Measure the flour, sugar, baking powder, and salt into a KitchenAid or Hobart Bowl. Using the paddle attachment, mix for 3 minutes to sift and blend the dry ingredients.
Add the butter and mix on low speed for 2 minutes. Then mix on the next-higher speed to fully incorporate the butter.
Return the mixture to low speed and add all of the whole milk. Mix until incorporated, about 2 minutes, and then mix on the next-higher speed for 1 minute.
Whisk the buttermilk, vanilla, and eggs in a separate large bowl. Return to low speed and add the milk mixture in four increments.
Mix on the next-higher speed for 1 minute once all of the milk mixture has been incorporated.
Add the batter to the cake pans (about two-thirds full). Hit the pans against the counter to burst any air bubbles and clean up the sides of the pans. Smooth the top of the batter with a small metal offset spatula.
Bake until a toothpick inserted in the center comes out clean and the cake shrinks slightly from the sides of the pans.

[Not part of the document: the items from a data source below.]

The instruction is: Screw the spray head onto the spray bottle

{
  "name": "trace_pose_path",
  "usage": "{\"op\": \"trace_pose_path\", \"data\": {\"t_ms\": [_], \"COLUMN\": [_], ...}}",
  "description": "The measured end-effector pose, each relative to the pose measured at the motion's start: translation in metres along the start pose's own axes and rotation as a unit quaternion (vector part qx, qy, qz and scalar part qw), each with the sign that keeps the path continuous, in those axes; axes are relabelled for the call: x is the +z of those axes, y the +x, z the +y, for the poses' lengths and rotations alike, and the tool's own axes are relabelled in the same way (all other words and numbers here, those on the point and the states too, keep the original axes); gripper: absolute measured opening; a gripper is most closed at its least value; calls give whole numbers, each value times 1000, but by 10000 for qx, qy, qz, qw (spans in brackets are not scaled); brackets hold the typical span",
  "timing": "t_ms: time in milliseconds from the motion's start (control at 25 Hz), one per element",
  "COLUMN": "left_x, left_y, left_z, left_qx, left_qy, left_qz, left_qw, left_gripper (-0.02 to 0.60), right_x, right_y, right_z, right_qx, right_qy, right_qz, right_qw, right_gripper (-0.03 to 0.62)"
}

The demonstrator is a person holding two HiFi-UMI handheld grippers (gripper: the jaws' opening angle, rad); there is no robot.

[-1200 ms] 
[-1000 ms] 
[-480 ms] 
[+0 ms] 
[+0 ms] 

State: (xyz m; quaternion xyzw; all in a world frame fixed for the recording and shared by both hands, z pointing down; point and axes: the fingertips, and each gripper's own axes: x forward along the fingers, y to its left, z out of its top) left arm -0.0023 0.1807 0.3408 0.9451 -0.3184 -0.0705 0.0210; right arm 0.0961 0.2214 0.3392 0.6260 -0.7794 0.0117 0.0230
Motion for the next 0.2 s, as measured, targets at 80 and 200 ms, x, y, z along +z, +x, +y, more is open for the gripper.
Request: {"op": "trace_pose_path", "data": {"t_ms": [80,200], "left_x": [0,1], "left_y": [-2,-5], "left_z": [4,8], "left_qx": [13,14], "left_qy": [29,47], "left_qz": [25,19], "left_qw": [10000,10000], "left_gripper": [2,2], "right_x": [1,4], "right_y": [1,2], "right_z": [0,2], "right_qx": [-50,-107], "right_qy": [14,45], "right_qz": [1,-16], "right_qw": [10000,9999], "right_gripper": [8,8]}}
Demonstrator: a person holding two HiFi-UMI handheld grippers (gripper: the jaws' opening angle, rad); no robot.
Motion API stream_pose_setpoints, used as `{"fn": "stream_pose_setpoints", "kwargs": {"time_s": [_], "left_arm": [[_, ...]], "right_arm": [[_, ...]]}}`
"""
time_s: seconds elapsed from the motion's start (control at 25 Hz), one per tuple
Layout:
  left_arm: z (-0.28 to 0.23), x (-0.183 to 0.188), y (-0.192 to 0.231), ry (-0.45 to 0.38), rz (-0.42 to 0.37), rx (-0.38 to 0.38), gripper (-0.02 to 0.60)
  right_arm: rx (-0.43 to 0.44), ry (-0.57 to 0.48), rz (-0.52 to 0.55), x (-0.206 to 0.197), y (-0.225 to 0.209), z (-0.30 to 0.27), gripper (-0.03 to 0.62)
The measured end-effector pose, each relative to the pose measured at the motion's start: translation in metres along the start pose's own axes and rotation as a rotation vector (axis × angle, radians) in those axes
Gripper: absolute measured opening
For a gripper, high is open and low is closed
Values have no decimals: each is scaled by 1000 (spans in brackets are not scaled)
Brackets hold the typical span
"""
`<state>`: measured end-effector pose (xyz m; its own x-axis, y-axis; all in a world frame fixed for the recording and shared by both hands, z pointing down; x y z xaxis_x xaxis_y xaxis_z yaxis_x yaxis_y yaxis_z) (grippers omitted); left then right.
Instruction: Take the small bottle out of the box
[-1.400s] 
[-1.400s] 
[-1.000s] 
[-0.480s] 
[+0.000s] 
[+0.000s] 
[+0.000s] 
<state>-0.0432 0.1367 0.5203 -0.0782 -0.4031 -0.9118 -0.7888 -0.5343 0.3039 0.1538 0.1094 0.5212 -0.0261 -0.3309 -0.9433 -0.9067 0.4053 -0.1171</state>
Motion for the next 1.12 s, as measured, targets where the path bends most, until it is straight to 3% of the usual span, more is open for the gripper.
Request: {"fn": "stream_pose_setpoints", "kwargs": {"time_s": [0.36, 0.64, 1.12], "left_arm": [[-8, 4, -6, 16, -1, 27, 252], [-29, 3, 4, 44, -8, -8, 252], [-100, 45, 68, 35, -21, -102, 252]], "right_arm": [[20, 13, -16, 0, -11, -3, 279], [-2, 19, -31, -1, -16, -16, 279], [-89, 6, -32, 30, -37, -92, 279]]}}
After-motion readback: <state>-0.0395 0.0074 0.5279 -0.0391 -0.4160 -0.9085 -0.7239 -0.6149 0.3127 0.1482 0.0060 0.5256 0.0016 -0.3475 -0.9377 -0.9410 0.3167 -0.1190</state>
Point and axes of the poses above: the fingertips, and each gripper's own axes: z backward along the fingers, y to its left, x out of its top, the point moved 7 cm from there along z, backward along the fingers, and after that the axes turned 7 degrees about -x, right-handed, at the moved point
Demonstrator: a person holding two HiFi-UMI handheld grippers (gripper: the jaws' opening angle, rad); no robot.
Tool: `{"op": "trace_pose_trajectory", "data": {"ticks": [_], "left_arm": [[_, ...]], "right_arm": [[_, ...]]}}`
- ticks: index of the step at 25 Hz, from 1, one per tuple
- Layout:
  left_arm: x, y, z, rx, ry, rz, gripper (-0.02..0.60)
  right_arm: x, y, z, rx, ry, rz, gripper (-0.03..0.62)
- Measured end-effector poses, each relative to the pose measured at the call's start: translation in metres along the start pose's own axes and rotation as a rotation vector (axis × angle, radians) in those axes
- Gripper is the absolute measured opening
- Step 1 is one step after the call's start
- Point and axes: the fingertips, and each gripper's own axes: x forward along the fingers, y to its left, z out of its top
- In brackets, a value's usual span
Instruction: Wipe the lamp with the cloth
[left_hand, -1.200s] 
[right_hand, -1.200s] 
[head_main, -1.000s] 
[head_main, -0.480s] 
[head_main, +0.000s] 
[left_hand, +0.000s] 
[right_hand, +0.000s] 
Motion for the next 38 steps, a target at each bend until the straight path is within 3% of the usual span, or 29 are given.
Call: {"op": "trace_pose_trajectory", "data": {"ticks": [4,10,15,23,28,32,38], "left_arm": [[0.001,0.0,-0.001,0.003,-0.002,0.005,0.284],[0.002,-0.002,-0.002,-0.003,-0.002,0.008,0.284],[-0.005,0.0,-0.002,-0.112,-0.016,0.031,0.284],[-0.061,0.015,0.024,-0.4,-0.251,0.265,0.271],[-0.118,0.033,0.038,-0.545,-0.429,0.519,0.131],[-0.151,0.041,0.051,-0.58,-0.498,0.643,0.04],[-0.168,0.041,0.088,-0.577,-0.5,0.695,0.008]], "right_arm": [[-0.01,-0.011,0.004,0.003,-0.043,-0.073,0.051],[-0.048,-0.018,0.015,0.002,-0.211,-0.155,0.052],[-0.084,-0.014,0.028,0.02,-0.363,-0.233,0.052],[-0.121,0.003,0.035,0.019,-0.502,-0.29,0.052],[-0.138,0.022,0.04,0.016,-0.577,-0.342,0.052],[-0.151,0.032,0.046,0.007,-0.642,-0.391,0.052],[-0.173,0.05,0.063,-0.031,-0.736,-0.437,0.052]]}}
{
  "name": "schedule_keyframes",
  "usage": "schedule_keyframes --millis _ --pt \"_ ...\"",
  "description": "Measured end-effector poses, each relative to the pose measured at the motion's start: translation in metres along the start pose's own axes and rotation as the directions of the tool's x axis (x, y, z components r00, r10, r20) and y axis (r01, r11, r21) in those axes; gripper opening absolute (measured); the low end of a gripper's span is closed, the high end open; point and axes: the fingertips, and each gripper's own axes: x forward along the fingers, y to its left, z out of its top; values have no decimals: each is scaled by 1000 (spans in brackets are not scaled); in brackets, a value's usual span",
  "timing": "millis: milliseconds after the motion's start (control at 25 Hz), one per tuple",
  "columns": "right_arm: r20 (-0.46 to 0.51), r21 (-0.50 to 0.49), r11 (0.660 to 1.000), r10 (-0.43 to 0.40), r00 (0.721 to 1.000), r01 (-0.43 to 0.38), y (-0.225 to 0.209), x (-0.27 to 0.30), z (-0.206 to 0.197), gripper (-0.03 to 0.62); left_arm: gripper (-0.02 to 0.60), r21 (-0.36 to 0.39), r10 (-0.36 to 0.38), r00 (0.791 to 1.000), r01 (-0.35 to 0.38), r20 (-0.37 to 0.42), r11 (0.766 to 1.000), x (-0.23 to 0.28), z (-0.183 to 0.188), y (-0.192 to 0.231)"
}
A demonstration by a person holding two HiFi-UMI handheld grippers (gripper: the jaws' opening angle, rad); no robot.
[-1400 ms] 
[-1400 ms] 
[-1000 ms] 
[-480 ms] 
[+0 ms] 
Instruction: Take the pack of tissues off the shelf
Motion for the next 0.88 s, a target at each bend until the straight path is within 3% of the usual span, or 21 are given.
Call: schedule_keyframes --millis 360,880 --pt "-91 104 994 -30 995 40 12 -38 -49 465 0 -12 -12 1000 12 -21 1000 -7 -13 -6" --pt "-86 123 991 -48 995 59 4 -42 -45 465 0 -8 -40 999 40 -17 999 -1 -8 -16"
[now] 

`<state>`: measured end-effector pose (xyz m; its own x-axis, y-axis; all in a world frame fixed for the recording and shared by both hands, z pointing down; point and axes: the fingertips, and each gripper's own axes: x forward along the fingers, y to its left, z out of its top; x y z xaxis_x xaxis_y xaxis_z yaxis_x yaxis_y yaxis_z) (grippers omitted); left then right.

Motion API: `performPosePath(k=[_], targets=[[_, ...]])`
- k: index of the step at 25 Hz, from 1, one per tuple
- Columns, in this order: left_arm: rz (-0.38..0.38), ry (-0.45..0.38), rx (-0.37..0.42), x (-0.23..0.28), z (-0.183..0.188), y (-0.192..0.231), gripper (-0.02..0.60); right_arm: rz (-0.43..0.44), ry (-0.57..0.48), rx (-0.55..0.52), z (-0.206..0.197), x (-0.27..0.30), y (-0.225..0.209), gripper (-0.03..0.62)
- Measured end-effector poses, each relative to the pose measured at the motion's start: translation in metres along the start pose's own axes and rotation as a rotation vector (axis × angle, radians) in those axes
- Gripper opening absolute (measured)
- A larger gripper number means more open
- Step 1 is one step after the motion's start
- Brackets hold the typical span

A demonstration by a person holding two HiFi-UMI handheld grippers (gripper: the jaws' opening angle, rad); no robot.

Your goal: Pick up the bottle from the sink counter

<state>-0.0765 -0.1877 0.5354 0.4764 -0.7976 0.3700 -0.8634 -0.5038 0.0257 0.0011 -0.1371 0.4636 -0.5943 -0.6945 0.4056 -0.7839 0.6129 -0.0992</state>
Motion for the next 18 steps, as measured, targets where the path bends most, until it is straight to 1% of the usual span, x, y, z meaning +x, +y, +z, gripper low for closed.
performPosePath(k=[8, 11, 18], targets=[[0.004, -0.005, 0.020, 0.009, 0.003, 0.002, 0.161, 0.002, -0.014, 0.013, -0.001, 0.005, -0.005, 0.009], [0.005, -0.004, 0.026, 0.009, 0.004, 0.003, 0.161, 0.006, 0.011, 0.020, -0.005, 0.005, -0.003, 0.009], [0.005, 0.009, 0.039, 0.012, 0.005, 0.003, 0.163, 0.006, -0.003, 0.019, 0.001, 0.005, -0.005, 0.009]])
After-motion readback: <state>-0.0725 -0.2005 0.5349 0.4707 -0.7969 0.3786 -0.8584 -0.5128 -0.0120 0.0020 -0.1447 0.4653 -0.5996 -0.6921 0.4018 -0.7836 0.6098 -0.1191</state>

Let cakes completely cool in cake pans.
Yield: 2 ½ lb
8 large eggs (approximately 14 oz or 397g)
2 egg yolks (approximately 1 oz)
1 ½ lb (680g) sugar
Grated zest of 10 limes
Juice of 10 limes (12 fl oz/355 ml or 340g)
12 oz (340g) unsalted butter, cut into ½-in. pieces
Beat the whole eggs, egg yolks, and sugar together in a stainless-steel bowl until well combined. Add the zest, juice, and butter.
Cook in a double boiler over simmering water, stirring constantly, until the curd starts to thicken, about 20 minutes. The curd is ready when it coats the back of a spoon. Strain immediately and cool over an ice bath.
Store the curd in a plastic container with plastic wrap placed directly on the surface of the curd to prevent a skin from forming. Then cover with a tight-fitting lid. Refrigerate until ready to use. Will last for two weeks in the fridge.
Note: More limes may be needed to equal 12 fl oz (355 ml or 340g).